The New Zealand College of Public Health Medicine (NZCPHM) supports the ‘direction of travel’ recommended in the consultation document released by the Office of the Children’s Commissioner on 28 August. With 22% of New Zealand children living in households with incomes below the ‘60-percent-of-median’ threshold we have much to work on and much to gain from expanding policies that have been shown to have an impact.

President of the NZCPHM, Dr Julia Peters says “The findings in the report are not new to those of us involved in the delivery of health services. Having so many of our children living in relative poverty is unacceptable and as the problem persists, so the social costs compound. As a society we can be judged by the way we treat our children and elderly, unfortunately our children are not doing so well. They need to be a priority.”

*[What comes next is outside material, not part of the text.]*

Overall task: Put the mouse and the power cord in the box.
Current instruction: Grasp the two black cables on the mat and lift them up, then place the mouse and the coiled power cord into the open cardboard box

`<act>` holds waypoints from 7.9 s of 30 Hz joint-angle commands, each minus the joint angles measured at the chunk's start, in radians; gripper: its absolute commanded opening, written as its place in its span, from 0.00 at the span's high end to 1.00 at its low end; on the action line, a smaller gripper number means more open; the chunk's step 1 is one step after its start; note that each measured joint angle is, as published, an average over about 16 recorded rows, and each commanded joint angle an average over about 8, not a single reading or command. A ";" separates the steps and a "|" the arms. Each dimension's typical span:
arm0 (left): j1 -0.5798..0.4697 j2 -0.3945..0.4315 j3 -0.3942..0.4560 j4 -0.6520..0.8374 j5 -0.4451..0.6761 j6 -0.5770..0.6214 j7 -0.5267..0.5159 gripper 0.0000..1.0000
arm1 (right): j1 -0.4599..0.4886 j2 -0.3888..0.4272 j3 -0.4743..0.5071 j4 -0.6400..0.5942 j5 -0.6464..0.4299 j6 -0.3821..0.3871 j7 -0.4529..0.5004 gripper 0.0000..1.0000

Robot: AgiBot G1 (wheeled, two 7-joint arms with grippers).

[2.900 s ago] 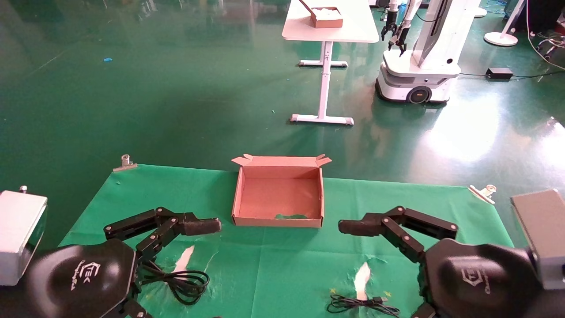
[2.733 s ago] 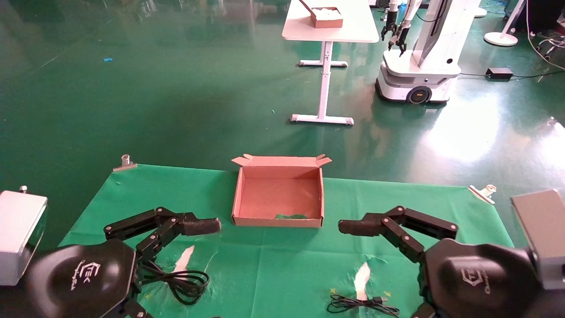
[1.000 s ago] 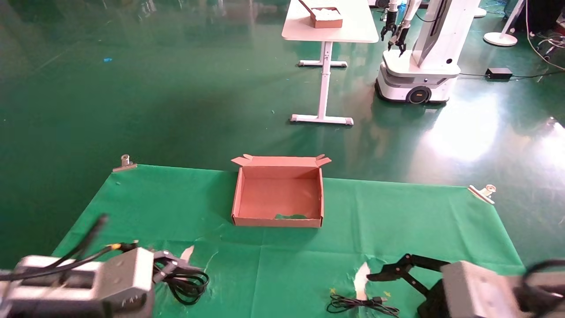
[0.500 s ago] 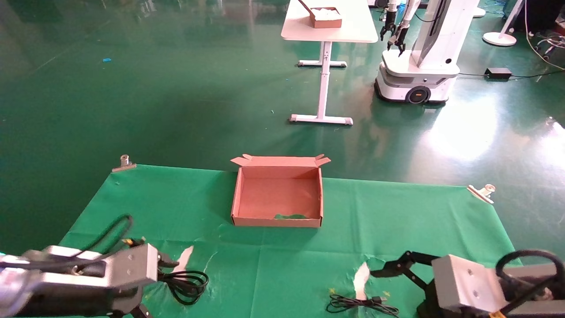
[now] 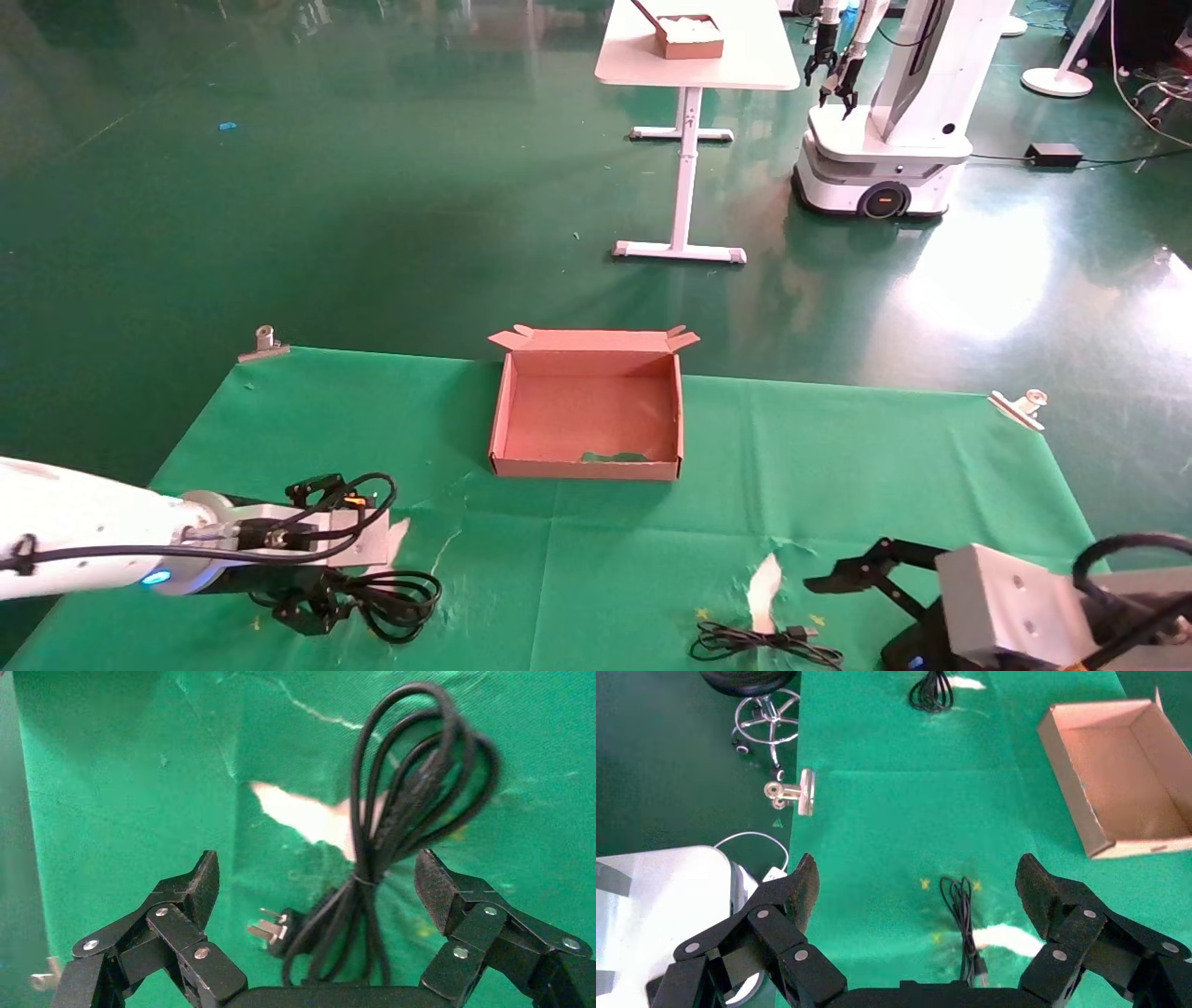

The NZCPHM supports sustainable interventions that will lift children out of poverty and enable them to flourish. The prevention of problems is a much more effective way to build a stable and prosperous society. Dr Peters would like to see the final report studied with real resource applied to evidence-informed programmes that are very much focused on children’s well-being.

“As public health physicians we want to see both universal and targeted programmes with priority given to housing quality, antenatal and parenting programmes, quality early childhood education, school meals and after school homework programmes” says Dr Peters.

Both the short-term and long-term consequences of doing nothing to alleviate child poverty in New Zealand are too costly. While the living standards of many New Zealand children have improved over the past few years, we encourage a re-doubling of effort across sectors to ensure that once again, New Zealand is the best place to bring up kids.